Ya fue ordenada la liberación de Israel Vallarta, pero el eco de su caso sigue retumbando en las más altas esferas del poder. Este viernes 1 de agosto, durante su Mañanera del Pueblo, la presidenta Claudia Sheinbaum se refirió de forma contundente al caso que por casi 20 años mantuvo a Vallarta tras las rejas sin sentencia.
Y lo dijo sin rodeos: hubo un montaje televisivo y un montaje político.
“No se nos puede olvidar cómo fue la detención y el montaje televisivo conducido por Loret de Mola, de lo que después fue reconocido como un montaje. ¿Y de quién fue el montaje? Pues de García Luna, hoy preso en Estados Unidos por narcotraficantes”, declaró la mandataria desde Palacio Nacional.
La presidenta hizo un llamado a no perder de vista el origen del caso, apuntando directamente al sexenio de Felipe Calderón y al aparato de seguridad encabezado por Genaro García Luna, actualmente preso en EE. UU. por vínculos con el narcotráfico.
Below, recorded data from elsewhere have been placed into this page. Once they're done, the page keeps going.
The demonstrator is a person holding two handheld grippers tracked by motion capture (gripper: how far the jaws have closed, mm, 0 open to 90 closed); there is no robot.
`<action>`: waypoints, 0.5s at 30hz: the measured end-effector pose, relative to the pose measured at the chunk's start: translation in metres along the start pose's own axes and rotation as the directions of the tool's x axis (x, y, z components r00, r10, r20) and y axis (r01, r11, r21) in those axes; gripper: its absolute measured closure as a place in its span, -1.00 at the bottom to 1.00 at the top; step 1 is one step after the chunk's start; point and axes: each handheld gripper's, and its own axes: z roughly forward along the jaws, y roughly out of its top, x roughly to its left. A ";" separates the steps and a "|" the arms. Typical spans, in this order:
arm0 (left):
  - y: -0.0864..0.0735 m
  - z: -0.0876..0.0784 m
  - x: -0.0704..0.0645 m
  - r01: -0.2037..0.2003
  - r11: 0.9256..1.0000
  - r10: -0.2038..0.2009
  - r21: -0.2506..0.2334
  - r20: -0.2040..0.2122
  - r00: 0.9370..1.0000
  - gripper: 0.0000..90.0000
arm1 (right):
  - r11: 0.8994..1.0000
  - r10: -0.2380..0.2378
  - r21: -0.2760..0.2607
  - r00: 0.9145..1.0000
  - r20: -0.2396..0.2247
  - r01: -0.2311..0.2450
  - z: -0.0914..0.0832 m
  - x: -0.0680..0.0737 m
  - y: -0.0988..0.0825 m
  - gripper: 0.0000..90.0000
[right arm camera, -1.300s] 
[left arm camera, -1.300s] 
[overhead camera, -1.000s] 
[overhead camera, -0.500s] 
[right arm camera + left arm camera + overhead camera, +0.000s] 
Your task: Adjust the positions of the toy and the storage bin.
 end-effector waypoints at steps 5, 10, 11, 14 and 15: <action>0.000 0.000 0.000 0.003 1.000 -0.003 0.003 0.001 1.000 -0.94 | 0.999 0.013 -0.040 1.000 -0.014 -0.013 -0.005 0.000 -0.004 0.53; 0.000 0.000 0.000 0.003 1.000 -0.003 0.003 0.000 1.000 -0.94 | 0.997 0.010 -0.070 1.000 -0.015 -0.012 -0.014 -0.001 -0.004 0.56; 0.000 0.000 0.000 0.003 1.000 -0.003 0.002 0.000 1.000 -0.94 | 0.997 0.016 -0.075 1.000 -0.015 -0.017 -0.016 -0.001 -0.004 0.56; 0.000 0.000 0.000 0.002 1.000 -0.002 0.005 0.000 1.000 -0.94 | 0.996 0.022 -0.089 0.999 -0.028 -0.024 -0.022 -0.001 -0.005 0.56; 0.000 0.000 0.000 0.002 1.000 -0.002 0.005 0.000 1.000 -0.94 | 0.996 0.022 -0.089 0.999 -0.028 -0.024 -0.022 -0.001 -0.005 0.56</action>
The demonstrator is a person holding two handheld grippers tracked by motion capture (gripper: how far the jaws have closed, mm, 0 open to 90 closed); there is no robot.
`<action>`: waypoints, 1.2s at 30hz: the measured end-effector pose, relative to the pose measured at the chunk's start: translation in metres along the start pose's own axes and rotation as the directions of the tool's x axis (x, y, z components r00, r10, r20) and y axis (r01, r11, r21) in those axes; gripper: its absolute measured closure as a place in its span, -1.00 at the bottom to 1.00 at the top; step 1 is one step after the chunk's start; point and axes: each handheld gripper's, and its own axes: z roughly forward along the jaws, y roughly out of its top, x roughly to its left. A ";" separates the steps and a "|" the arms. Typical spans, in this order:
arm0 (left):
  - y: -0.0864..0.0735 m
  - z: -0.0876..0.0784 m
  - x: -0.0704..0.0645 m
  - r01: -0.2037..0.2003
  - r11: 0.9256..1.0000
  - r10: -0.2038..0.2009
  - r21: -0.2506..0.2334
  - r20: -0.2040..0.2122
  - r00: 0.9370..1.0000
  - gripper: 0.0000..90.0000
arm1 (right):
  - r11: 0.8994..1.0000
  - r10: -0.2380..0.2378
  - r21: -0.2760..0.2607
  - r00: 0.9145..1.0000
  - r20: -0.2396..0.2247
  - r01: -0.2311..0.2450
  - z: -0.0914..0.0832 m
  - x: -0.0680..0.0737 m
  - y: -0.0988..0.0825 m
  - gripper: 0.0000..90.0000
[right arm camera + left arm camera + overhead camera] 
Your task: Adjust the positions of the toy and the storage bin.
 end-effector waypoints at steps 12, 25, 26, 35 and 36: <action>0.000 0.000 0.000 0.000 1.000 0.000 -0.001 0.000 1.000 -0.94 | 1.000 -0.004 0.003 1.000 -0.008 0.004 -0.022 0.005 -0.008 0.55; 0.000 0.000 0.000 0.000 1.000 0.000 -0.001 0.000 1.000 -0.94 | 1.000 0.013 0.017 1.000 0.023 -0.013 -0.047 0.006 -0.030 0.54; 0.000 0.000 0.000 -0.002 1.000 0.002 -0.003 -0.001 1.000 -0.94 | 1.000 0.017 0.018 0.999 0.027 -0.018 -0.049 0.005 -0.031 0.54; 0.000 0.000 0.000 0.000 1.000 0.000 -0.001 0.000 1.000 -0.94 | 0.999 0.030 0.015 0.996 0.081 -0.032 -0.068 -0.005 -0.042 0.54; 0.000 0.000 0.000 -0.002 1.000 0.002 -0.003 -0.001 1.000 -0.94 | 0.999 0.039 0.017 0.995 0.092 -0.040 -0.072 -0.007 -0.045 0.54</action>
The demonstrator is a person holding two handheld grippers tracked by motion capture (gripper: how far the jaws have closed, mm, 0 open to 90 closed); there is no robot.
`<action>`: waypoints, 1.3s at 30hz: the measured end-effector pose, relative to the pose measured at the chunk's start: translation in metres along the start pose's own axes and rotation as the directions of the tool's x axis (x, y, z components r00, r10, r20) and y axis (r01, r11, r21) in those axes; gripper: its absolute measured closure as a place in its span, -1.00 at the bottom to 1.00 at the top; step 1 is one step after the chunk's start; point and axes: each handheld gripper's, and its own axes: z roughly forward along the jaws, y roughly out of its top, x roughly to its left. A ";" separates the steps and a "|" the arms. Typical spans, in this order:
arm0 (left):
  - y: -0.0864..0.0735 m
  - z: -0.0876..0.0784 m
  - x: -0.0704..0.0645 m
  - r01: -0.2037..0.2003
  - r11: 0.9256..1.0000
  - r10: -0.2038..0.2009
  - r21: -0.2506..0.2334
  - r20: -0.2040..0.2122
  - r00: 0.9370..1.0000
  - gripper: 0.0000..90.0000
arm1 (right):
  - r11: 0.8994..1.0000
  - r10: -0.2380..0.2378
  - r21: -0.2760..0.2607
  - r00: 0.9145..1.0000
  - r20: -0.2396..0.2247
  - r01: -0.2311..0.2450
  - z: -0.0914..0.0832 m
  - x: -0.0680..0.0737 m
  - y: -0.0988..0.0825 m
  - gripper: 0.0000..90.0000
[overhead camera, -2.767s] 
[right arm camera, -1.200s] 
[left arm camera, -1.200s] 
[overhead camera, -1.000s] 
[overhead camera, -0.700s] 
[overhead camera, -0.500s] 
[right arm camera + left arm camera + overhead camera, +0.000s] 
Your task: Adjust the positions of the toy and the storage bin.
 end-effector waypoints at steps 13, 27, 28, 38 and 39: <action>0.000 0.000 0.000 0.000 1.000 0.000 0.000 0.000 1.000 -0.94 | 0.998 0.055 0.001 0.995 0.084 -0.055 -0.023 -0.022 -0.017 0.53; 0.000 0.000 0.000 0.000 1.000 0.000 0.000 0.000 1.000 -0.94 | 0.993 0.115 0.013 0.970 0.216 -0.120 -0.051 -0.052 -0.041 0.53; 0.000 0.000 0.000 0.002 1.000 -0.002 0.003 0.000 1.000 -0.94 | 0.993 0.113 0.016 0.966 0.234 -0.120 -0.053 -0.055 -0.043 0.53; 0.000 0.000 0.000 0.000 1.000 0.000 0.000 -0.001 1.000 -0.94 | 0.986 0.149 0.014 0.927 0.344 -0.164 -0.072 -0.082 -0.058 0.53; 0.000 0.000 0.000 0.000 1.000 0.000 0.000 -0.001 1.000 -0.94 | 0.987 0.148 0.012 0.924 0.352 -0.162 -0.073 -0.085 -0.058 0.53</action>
Lo cierto es que una jueza ya resolvió su liberación, y no se nos puede olvidar lo que fue el sexenio del Felipe Calderón, su guerra contra el narco, y un personaje que hoy está preso, y que no precisamente se caracterizó por buscar la seguridad y la paz en el país, sino todo lo contrario, aliarse con grupos delincuenciales para beneficio personal.
Sheinbaum también recomendó el libro Una novela criminal de Jorge Volpi, que documenta a fondo las irregularidades del caso Vallarta-Cassez, incluyendo la fabricación de culpables, la manipulación de medios y el abuso de poder por parte de las autoridades.
Aun cuando reiteró su respeto por la autonomía de la Fiscalía General de la República, Sheinbaum celebró la resolución de la jueza que absolvió a Vallarta y apuntó hacia el contexto de corrupción e impunidad que marcó una época.
Con estas declaraciones, el gobierno federal cierra filas en torno a un caso que reveló las grietas más profundas del sistema de justicia, los excesos de la televisión y la cara más oscura de los montajes mediáticos que marcaron una generación.